While the government might have its suspicions about which client is responsible, our own laws are designed to protect innocent people from being unfairly searched by the government, prevent them from being successful going after the attackers. Even if they do identify the most likely client, taking the matter to court only opens the doors to the argument of: “It came from my IP address, but I was running Darknet and therefore, those requests originated from someone else who simply asked my node to pass it along. In fact, because I was running Darknet, you can’t say for sure that any of the traffic you witnessed coming from my machine was actually initiated by me.” With that being the likely outcome of any investigations, it’s essentially not worth the great amount of money necessary to fight it.
Sadly, the prospects look grim for identifying the source of attacks.
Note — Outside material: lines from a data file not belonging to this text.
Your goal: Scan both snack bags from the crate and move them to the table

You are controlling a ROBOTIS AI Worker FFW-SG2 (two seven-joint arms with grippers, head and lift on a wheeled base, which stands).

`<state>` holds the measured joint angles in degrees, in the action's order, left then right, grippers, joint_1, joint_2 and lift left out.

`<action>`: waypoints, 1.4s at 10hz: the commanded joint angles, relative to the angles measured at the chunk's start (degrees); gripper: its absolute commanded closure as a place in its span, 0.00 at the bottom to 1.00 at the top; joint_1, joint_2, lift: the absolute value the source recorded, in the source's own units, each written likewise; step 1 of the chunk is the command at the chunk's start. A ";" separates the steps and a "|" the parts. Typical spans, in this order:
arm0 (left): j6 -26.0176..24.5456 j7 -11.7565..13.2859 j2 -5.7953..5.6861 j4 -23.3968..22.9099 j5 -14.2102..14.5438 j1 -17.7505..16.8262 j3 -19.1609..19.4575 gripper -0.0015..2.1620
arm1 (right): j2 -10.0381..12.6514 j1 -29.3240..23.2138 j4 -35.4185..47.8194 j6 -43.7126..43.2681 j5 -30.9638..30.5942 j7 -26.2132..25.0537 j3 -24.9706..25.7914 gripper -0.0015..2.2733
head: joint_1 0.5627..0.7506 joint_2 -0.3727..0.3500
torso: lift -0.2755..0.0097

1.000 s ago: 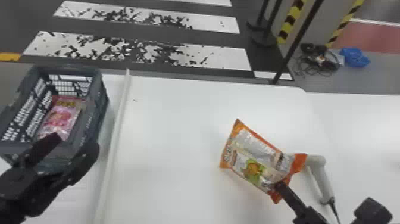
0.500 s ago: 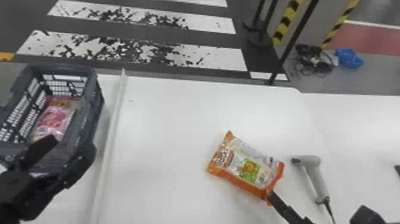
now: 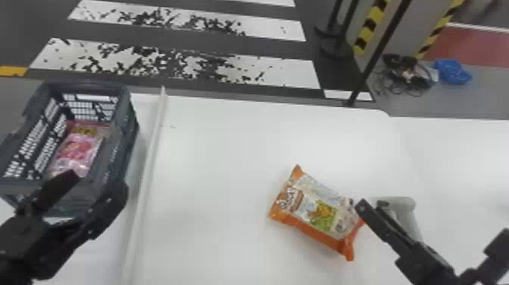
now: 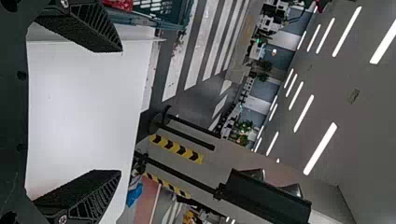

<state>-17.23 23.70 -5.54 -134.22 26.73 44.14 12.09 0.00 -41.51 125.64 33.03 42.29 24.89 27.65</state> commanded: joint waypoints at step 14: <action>-5.76 -8.14 -0.79 -5.08 -7.83 1.65 -8.04 0.03 | -6.33 18.13 -30.10 -19.88 -30.25 6.84 -6.64 0.99 | 0.70 0.15 | 0.66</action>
<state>-22.99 15.55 -6.40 -139.38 18.90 45.83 4.05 -6.15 -23.05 95.90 13.56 11.93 31.82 20.94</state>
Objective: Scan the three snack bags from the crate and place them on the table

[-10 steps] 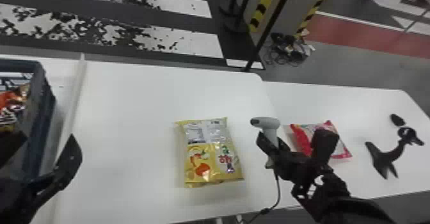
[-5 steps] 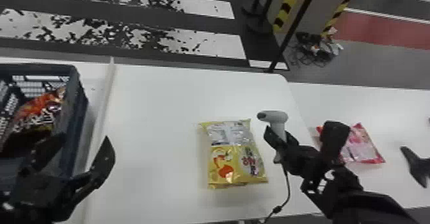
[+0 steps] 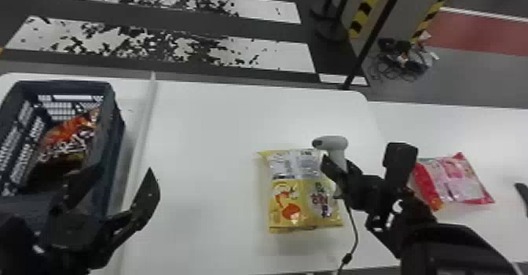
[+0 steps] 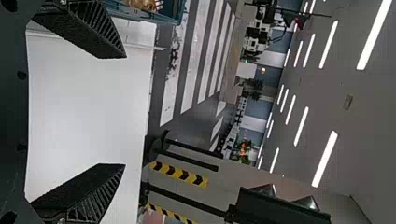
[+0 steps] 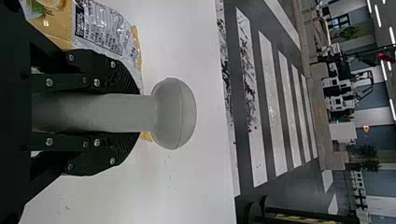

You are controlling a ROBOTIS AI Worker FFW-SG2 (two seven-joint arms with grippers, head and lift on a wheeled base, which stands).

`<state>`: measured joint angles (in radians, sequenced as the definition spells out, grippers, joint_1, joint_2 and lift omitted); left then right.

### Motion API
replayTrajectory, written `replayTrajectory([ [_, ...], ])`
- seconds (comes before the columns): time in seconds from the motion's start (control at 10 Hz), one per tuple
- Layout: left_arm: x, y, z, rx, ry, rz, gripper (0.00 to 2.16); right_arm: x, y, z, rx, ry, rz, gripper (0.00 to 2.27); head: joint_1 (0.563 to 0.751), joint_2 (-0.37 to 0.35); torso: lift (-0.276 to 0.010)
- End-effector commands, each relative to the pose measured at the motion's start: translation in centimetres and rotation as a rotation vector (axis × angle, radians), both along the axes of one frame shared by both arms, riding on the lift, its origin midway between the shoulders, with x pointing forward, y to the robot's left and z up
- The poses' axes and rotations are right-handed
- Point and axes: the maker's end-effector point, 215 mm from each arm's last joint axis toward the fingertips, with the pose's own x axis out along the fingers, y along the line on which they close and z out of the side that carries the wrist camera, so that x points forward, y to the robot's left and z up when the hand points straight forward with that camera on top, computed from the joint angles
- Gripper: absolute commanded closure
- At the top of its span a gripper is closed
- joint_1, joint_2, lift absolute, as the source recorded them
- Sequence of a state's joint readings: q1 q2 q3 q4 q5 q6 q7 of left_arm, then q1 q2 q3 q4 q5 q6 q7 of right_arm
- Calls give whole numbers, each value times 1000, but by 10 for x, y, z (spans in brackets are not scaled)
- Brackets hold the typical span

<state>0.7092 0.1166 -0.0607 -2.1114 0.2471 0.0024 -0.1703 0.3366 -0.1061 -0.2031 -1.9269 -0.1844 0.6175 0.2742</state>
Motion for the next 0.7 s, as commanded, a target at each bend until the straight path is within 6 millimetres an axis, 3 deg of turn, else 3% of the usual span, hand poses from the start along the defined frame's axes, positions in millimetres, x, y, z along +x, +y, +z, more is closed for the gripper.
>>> replayTrajectory([
  [0.0,1,2,-2,3,1,3,33,4,11,-7,-5,15,21,2132,695,-173,-62],
  [0.6,11,4,-11,6,7,5,33,13,15,-39,-43,117,36,2132,695,-142,-62],
])
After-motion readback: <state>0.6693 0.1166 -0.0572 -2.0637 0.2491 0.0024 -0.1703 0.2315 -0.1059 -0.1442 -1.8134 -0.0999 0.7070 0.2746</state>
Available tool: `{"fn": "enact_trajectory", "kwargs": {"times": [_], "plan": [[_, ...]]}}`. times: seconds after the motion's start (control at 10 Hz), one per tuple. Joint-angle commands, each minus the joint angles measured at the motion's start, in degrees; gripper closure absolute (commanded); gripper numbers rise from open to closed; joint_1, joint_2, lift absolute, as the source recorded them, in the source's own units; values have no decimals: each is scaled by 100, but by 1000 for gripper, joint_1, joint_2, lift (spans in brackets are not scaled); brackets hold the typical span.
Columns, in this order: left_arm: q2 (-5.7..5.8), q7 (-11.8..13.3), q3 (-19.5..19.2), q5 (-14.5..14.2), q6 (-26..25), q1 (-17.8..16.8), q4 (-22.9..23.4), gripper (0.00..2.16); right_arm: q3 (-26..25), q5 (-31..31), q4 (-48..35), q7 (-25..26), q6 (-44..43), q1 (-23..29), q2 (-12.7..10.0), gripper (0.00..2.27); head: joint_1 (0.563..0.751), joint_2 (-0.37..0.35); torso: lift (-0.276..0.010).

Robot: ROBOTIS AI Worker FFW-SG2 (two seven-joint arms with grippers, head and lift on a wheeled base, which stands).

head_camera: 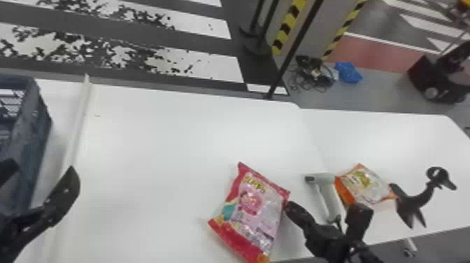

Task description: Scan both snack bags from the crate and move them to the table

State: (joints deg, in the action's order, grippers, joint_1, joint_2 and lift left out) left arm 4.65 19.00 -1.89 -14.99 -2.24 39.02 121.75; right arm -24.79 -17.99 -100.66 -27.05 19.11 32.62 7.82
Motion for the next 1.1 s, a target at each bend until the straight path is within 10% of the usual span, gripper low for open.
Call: {"fn": "enact_trajectory", "kwargs": {"times": [0.0,0.7,1.0], "plan": [[18,16,5,-21,0,0,-19,66,114,94,55,33,-34,-106,0,2037,695,-347,-87],[106,156,13,-30,52,-26,-239,66,536,287,328,121,-104,-713,-35,2034,695,-277,-87],[98,174,110,-30,88,-17,-239,66,229,208,-490,367,-649,-54,-123,2034,695,-277,-87]]}}
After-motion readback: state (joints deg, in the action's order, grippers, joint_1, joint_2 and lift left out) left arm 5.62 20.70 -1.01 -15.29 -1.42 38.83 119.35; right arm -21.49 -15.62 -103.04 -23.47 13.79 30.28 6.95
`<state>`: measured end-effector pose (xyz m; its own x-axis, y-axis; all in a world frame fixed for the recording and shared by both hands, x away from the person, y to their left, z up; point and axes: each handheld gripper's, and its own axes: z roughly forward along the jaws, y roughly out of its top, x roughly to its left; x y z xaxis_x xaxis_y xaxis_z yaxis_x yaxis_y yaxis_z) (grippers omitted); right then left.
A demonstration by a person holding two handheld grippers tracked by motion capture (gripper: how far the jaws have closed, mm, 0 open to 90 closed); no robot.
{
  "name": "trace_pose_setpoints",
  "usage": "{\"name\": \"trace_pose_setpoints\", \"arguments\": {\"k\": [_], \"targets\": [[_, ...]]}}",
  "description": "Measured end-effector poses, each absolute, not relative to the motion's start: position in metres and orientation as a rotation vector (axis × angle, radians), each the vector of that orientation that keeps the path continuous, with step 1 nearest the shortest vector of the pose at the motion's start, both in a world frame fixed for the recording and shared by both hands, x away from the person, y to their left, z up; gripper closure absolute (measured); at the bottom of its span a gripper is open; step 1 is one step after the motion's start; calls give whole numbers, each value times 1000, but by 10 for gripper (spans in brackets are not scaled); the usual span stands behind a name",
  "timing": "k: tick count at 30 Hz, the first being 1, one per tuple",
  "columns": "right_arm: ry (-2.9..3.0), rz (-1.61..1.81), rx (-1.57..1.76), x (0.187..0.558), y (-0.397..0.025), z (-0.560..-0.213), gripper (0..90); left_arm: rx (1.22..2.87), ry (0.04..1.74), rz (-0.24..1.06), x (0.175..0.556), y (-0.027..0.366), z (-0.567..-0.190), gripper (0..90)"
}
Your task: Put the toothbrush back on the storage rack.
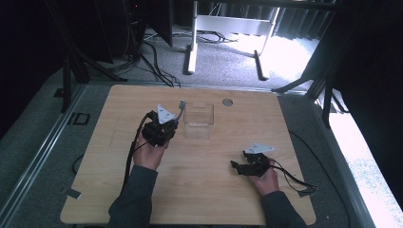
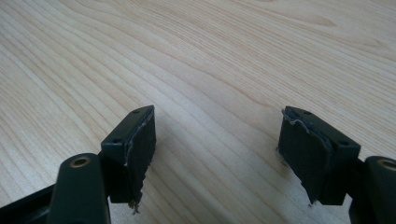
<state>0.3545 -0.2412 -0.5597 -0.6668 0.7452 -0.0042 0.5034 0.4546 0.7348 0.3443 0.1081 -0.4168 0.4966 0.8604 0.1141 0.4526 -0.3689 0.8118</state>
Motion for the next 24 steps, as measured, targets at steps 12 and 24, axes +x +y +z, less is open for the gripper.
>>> {"name": "trace_pose_setpoints", "arguments": {"k": [12,24], "targets": [[2382,1041,1063,355,-241,-560,272,1974,1058,696,346,108,-412,817],[2382,1040,1062,355,-241,-560,272,1950,1026,688,347,104,-408,817]]}}
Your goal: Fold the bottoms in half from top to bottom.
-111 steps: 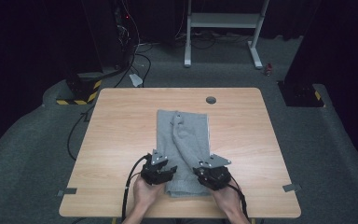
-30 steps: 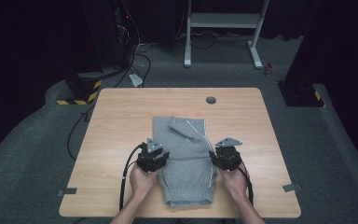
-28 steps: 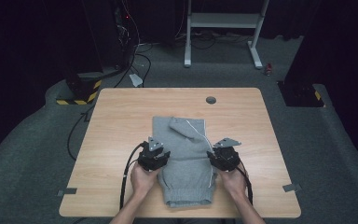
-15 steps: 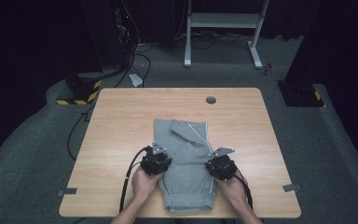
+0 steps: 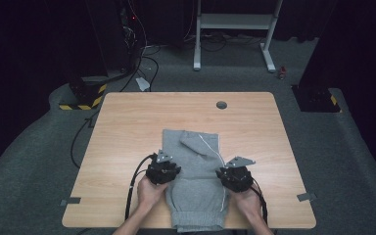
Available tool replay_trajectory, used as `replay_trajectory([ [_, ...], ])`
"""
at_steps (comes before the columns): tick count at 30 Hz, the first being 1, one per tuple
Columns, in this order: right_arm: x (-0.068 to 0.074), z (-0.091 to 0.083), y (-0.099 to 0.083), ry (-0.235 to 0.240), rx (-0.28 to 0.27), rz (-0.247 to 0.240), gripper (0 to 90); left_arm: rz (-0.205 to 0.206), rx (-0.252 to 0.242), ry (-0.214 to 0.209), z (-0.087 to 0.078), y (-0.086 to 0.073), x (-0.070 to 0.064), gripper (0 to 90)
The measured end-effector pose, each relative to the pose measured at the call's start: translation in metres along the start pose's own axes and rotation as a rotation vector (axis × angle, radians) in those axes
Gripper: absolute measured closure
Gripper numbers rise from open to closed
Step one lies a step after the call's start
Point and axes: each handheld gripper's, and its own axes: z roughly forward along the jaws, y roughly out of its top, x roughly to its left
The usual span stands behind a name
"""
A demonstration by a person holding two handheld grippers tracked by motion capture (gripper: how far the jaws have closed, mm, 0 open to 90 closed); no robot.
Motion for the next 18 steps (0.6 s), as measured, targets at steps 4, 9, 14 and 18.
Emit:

It will always be possible to track down and prosecute the less sophisticated attackers and basically that is how everyone starts. So all is not lost. But once an attacker gains enough experience, evading law enforcement becomes trivial and the learning curve isn’t that steep. More focus needs to be spent on how to stop the attacks themselves and less focus on how to actually track down the attackers. No matter what happens, technology seems to always move faster than the government and as such, advancements will only be seen with the innovation and adoption of better protection technologies.